Caldelas, 8 de Agosto – Em Hiroshima, onde a bomba atómica foi lançada, tudo quanto era vida morreu. Por causa do fumo e da poeira que se levantaram, o mundo esteve de respiração suspensa durante vinte e quatro horas, sem saber o que tinha acontecido. Mas hoje de manhã, os jornais, diligentes, já estavam senhores da verdade inteira. Não tinham morrido vinte, trinta ou quarenta mil pessoas, como era de temer. Para matar a ridicularia de quarenta mil pessoas não era necessário tanto sonho. Não, felizmente, não se tratava de um desapontamento. Nem quarenta, nem sessenta, nem setenta mil mortos. Isto só: todos os seres vivos liquidados!

E a humanidade dobrou o jornal aliviada.”


Mariana Neves lendo excertos de "O Corvo"

Mariana Neves deu, mais uma vez, a sua colaboração a “Café com livros”: não só leu algumas partes do extenso poema de Edgar Allan Poe “O Corvo” (The Raven – numa rítmica tradução de Fernando Pessoa), como apresentou o desenho, em forma de corvo, com a palavra do original inglês com que a partir de mais ou menos do meio do poema até ao fim, o poeta termina cada estância: "Nevermore" (“Nunca mais”).


O Corvo "Nevermore" desenhado por Mariana Neves

 O CORVO

Numa meia-noite agreste, quando eu lia, lento e triste,
Vagos, curiosos tomos de ciências ancestrais,
E já quase adormecia, ouvi o que parecia
O som de algúem que batia levemente a meus umbrais.
"Uma visita", eu me disse, "está batendo a meus umbrais.
É só isto, e nada mais."

Ah, que bem disso me lembro!
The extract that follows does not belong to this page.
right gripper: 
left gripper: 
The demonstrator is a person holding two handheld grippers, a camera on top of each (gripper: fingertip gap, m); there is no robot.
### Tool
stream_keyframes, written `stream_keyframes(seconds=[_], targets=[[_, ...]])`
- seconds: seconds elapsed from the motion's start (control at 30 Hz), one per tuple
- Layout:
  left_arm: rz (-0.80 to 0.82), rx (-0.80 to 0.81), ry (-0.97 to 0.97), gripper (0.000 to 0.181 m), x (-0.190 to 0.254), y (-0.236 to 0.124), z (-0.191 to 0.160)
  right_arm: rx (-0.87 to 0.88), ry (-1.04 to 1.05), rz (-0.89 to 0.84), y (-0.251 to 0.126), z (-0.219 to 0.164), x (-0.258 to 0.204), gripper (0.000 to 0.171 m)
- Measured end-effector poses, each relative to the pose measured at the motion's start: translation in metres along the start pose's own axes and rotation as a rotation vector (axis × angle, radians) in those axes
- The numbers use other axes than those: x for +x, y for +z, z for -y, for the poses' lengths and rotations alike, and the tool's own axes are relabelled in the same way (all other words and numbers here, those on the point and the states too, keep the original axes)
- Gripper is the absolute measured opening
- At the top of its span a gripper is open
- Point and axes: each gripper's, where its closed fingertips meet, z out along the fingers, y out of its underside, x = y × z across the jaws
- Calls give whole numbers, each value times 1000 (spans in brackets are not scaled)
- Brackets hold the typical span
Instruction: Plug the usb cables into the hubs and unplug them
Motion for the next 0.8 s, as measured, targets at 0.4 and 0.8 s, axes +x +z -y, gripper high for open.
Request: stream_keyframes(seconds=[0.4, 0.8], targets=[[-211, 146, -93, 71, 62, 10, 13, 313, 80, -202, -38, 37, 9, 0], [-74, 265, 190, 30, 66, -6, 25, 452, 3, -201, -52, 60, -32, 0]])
Era no frio dezembro,
E o fogo, morrendo negro, urdia sombras desiguais.
Como eu qu'ria a madrugada, toda a noite aos livros dada
P'ra esquecer (em vão!) a amada, hoje entre hostes celestiais -
Essa cujo nome sabem as hostes celestiais,
Mas sem nome aqui jamais!

Como, a tremer frio e frouxo, cada reposteiro roxo
Me incutia, urdia estranhos terrores nunca antes tais!
Mas, a mim mesmo infundido força, eu ia repetindo,
"É uma visita pedindo entrada aqui em meus umbrais;
Uma visita tardia pede entrada em meus umbrais.
É só isto, e nada mais".
 (...)
E esta ave estranha e escura fez sorrir minha amargura
Com o solene decoro de seus ares rituais.
"Tens o aspecto tosquiado", disse eu, "mas de nobre e ousado,
Ó velho corvo emigrado lá das trevas infernais!
Dize-me qual o teu nome lá nas trevas infernais."
Disse o corvo, "Nunca mais".
(...)



Mas à assistência desta tertúlia estavam reservados dois agradáveis momentos, bem guardados no segredo dos deuses, combinados apenas com Rosa Neves. Já a colaboração poética tinha acabado e Rui Pato começado a contar as suas andanças com Zeca Afonso, quando, discretamente, entra na sala Francisco Fanhais, para surpresa de todos e do seu amigo Rui Pato, com quem troca efusivo abraço. 

Francisco Fanhais

Visivelmente agradado com a surpresa Rui Pato recomeça a conversa. Daí a pouco entra outro Amigo também, Manuel Freire, o que surpreendeu ainda mais Rui Pato,  que com espanto comentou: “Mas o que é que está a acontecer aqui?!” Mais um grande abraço e dois testemunhos de “peso” da sua  convivência com o Zeca, com o Adriano e com outros cantores desses tempos “de brasa”, de antes de Abril de 74, cuja obra João Carlos Callixto agora deixa registada no livro "Canta, amigo canta"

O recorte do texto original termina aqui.